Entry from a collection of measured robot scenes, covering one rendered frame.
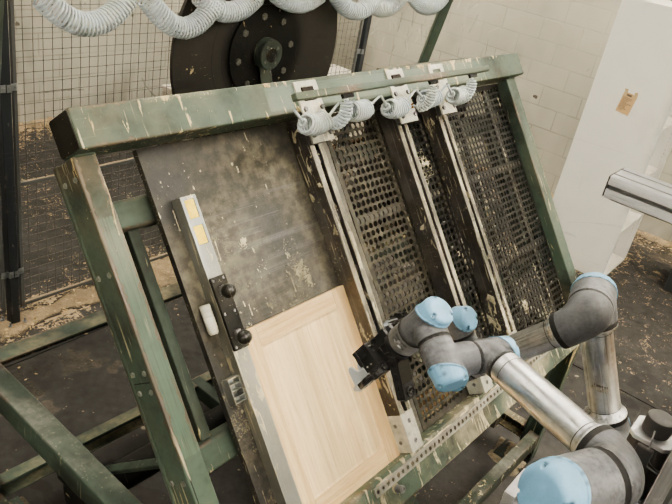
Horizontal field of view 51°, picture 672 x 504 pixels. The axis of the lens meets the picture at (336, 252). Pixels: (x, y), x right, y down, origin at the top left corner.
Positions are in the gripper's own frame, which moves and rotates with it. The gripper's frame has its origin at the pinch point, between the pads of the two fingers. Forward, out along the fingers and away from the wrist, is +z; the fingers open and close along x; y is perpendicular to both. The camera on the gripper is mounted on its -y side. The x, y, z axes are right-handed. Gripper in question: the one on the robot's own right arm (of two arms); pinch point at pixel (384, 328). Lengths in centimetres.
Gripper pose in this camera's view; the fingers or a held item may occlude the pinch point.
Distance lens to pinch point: 230.5
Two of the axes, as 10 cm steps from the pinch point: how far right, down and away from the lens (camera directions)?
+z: -6.8, 1.8, 7.1
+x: 3.1, 9.5, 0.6
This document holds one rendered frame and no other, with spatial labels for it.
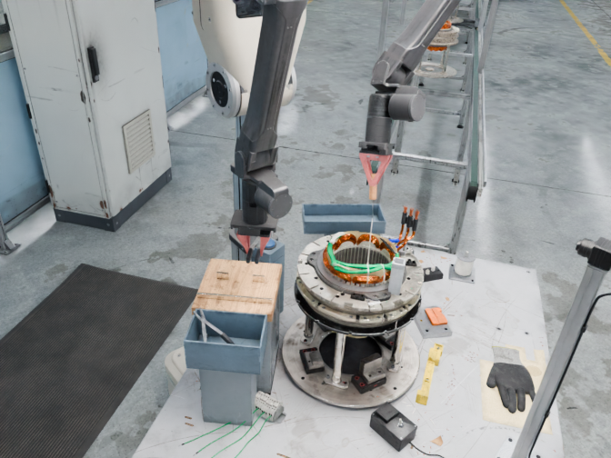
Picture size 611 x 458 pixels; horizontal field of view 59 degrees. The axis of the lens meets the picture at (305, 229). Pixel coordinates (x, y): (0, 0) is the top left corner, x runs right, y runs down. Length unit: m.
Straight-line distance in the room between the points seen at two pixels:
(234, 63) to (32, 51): 2.06
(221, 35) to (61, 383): 1.79
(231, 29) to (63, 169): 2.34
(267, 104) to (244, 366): 0.57
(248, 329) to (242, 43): 0.70
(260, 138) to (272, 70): 0.15
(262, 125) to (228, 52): 0.42
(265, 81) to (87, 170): 2.56
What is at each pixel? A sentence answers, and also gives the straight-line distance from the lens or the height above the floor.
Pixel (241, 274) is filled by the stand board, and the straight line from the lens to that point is 1.38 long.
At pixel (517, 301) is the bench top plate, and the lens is 1.92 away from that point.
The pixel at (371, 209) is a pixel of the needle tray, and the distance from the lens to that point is 1.72.
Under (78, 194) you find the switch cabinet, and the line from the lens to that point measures 3.62.
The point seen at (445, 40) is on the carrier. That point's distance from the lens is 4.08.
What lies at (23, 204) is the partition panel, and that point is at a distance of 3.74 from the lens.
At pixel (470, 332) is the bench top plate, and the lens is 1.74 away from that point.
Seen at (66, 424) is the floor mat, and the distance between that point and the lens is 2.53.
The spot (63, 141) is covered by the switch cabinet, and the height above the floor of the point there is 0.59.
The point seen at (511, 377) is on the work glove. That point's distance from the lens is 1.62.
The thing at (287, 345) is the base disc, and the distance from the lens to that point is 1.56.
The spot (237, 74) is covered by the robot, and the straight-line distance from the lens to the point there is 1.45.
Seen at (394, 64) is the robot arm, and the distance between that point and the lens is 1.24.
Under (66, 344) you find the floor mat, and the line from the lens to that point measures 2.86.
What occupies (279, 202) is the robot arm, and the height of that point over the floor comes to 1.36.
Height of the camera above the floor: 1.90
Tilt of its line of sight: 32 degrees down
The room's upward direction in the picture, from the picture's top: 3 degrees clockwise

......

--- Work to complete ---
Reproduce exactly the line containing "Seen at (394, 64)" and all lines after it through the end of the listing above; leave out every earlier line.

--- Output ---
Seen at (394, 64) is the robot arm, and the distance between that point and the lens is 1.24.
Under (66, 344) you find the floor mat, and the line from the lens to that point measures 2.86.
What occupies (279, 202) is the robot arm, and the height of that point over the floor comes to 1.36.
Height of the camera above the floor: 1.90
Tilt of its line of sight: 32 degrees down
The room's upward direction in the picture, from the picture's top: 3 degrees clockwise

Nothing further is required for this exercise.